►

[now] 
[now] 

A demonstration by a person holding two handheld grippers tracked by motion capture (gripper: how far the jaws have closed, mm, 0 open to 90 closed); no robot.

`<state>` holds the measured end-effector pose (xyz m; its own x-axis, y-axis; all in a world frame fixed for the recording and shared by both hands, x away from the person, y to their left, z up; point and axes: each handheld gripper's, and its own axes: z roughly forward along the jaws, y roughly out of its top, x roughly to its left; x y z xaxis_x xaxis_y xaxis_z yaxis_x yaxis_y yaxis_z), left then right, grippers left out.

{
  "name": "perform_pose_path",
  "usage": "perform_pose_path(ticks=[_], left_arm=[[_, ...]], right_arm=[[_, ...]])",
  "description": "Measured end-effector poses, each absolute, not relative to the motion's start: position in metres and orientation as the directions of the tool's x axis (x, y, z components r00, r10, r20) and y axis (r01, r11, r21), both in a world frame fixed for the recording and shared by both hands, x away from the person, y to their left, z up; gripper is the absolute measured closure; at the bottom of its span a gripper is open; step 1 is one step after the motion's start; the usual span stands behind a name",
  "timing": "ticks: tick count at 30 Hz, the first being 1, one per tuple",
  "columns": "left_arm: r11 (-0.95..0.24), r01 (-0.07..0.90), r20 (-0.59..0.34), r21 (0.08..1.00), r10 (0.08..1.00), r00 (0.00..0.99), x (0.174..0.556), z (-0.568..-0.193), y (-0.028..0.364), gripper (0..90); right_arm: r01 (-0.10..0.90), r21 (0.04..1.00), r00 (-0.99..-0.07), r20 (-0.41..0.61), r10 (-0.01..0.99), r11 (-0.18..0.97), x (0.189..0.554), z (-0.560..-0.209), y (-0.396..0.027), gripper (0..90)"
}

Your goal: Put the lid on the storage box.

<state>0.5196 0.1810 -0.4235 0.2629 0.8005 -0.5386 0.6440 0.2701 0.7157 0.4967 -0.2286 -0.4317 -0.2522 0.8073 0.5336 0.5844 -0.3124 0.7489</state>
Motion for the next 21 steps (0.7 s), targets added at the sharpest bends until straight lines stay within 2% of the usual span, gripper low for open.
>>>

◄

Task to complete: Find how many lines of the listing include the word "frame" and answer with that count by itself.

Exercise output: 2